Manny Pacquiao, center,and his trainer Freddie Roach arrive at the main lobby of the Venetian Macao for a grand welcome by Sands China in Macau. Pacquiao will fight against Brandon Rios on Saturday. (Nov. 19, 2013) Credit: Getty

Manny Pacquiao's trainer, Freddie Roach, was involved in a physical altercation with the entourage of opponent Brandon Rios on Wednesday, days before their fight.

Roach approached Rios' trainer, Robert Garcia, in the gym both camps are sharing at The Venetian casino on Macau's Cotai Strip, saying they had gone past their scheduled training time and should leave.

Video of the incident shows a heated argument before Roach was kicked in the upper body by Alex Ariza, a member of the Rios camp who formerly worked alongside Roach in Pacquiao's corner.

Roach demanded on-site security call the police and initially wanted to press assault charges against Ariza. But Bob Arum, chief executive of Top Rank, which promotes both fighters, talked him out of it, for fear it could derail this weekend's bout for the vacant WBO welterweight title.

"Who knows what the hell happens in Macau if you press charges. Everybody could get arrested. We don't know anything about the legal system," Arum told The Associated Press, adding he was "pretty disgusted" with the incident.

The fight is Sunday in Macau, which will still be Saturday night in the United States.

"That kind of publicity is not good for the sport," Arum said. "It was nothing to do with the fighters. It had all to do with a grudge that Ariza has with Freddie, who fired him from Pacquiao's corner.

"Garcia and Rios are good friends of mine and they listened to reason, and I've told them to tone everything down and they will. But Ariza sometimes gets out of control, and that's really the problem. And usually when these types of fights occur, it's usually someone who is tangential to the main guys who starts it."

Pacquiao indirectly addressed the issue during a promotional media appearance later Wednesday.

"Let everything finish in the ring," Pacquiao said. "No trash talk before the fight because it's not a good example to all the people. If anyone has a grudge against someone, forgive them as God forgives. It's not personal. It's our job, entertaining people."

Ariza said he did not believe Pacquiao's comments were directed at him, and the hours that had passed between the morning altercation and the late-night promotional event had not reduced his displeasure toward Roach.

"I take responsibility for what I did 100 percent. I know what I said and know what I did. I can't take it back; it was the heat of the moment," Ariza told The Associated Press.

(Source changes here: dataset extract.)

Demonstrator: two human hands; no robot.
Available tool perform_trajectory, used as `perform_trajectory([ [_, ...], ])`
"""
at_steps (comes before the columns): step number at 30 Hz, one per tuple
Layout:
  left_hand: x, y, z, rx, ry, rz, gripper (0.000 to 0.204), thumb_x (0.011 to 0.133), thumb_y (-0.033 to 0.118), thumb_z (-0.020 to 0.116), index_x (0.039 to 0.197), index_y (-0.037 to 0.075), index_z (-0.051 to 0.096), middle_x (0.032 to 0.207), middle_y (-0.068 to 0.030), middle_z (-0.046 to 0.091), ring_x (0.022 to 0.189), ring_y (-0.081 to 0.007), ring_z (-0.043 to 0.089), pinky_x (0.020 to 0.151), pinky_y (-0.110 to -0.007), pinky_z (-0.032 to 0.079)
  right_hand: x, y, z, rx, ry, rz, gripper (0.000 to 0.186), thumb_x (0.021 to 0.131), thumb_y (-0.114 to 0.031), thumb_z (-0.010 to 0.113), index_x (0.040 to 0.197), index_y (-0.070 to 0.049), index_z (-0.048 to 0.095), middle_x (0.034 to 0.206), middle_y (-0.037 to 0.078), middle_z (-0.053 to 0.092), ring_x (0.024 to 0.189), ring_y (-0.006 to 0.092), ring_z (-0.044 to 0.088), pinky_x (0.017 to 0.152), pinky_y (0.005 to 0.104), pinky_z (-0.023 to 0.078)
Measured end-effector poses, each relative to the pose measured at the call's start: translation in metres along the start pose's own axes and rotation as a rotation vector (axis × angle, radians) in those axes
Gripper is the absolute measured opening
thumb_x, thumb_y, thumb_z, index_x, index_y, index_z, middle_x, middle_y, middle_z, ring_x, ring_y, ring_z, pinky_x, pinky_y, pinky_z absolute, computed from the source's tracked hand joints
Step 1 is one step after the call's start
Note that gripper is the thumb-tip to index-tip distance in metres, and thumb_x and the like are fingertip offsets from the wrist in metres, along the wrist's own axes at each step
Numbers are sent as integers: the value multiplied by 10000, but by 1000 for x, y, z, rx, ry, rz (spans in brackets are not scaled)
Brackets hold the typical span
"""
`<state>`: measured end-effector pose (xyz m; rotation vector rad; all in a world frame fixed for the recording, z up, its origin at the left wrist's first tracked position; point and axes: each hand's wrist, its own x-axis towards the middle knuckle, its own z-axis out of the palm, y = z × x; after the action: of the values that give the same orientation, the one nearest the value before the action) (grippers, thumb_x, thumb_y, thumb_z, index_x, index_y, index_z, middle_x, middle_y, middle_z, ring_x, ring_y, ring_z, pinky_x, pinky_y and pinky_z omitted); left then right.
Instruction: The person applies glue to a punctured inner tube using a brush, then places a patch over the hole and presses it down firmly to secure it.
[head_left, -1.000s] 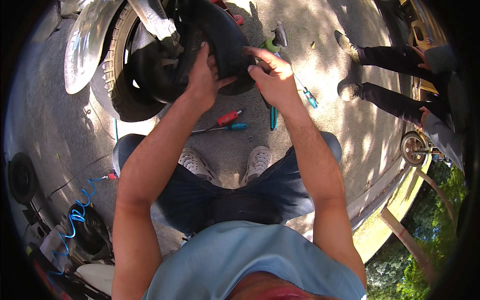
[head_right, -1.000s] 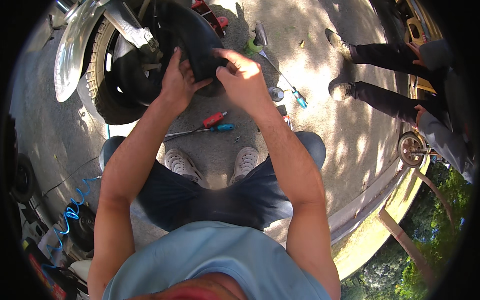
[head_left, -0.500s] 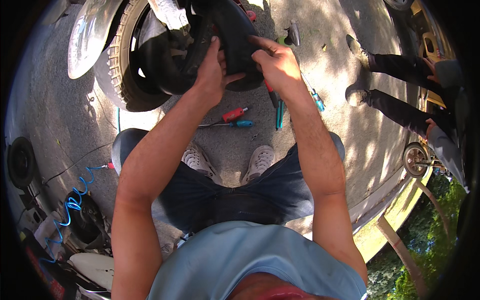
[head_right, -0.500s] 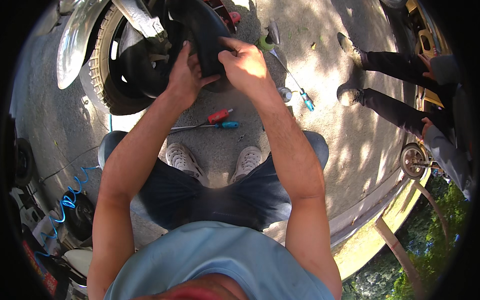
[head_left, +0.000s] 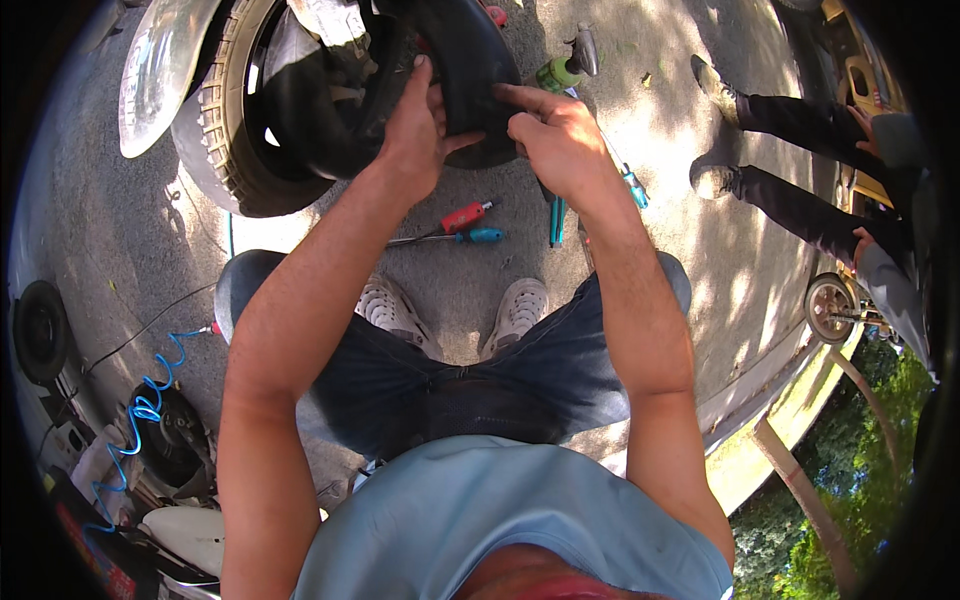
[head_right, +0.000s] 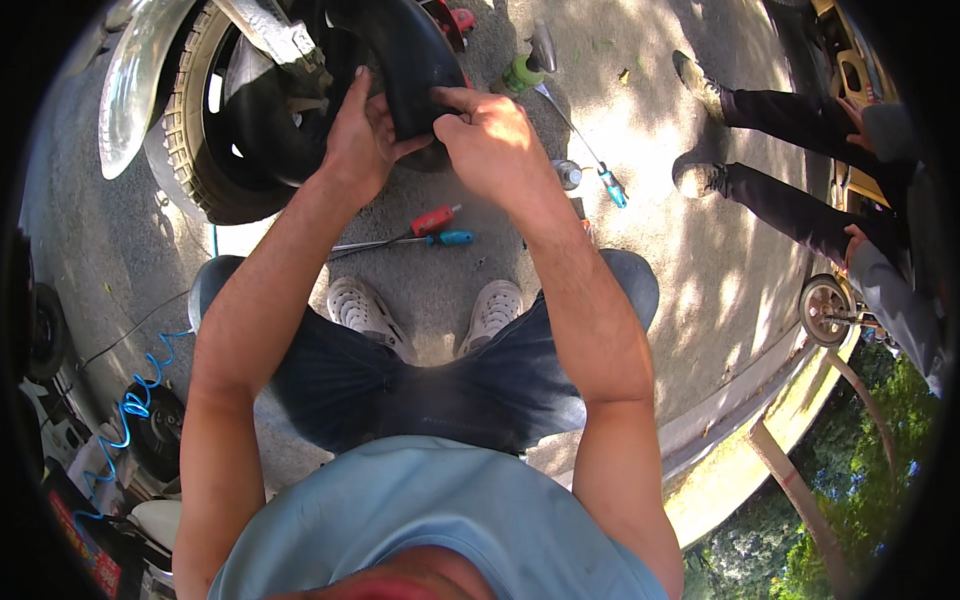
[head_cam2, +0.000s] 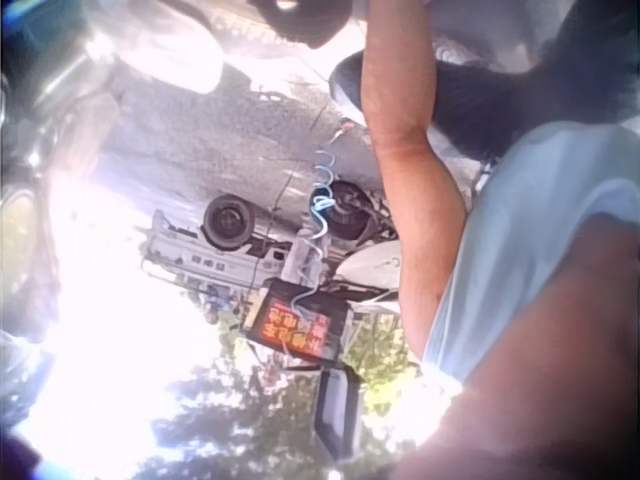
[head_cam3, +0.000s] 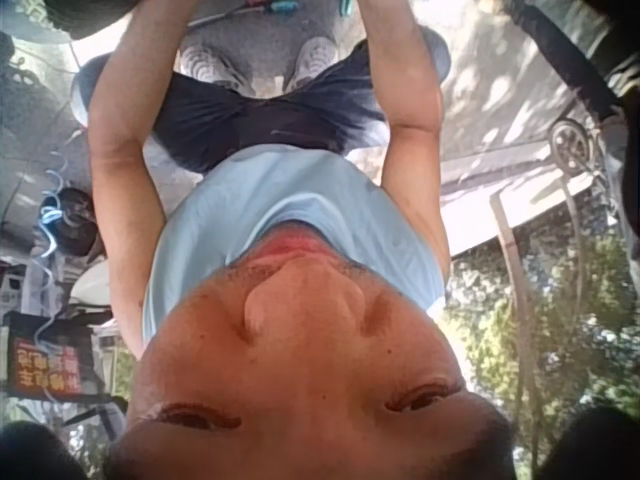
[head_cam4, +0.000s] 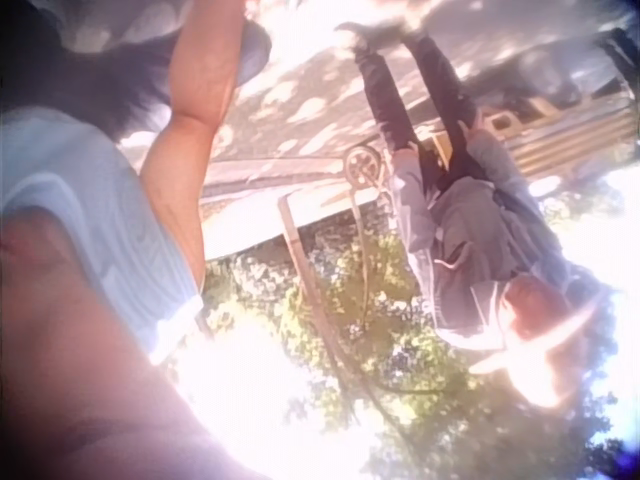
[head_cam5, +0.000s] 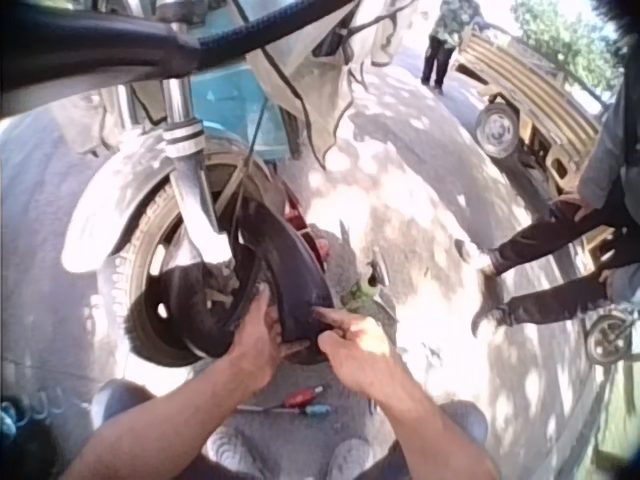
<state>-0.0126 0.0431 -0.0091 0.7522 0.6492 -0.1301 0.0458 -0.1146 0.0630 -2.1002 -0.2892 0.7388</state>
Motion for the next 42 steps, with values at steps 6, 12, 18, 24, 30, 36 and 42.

"I did what I did because he accosted me, he got close. I know Freddie Roach for six years, and I know he has a tendency to be aggressive. If he did it again, I'd do it again, too."

Ariza, who during the altercation mocked Roach's slurred speech resulting from Parkinson's disease, said the Hall of Fame trainer was clearly coming toward the end of his ringside career.

"There's one thing that anger brings out is the truth," Ariza said. "He hides behind that whole Parkinson's gig, not to demean Parkinson's. He feels very threatened.

People gave me a lot of credit for Manny's rise. It's sad. It's transparent he's at the end of the road, and this is his way of trying to hang on to what popularity he has."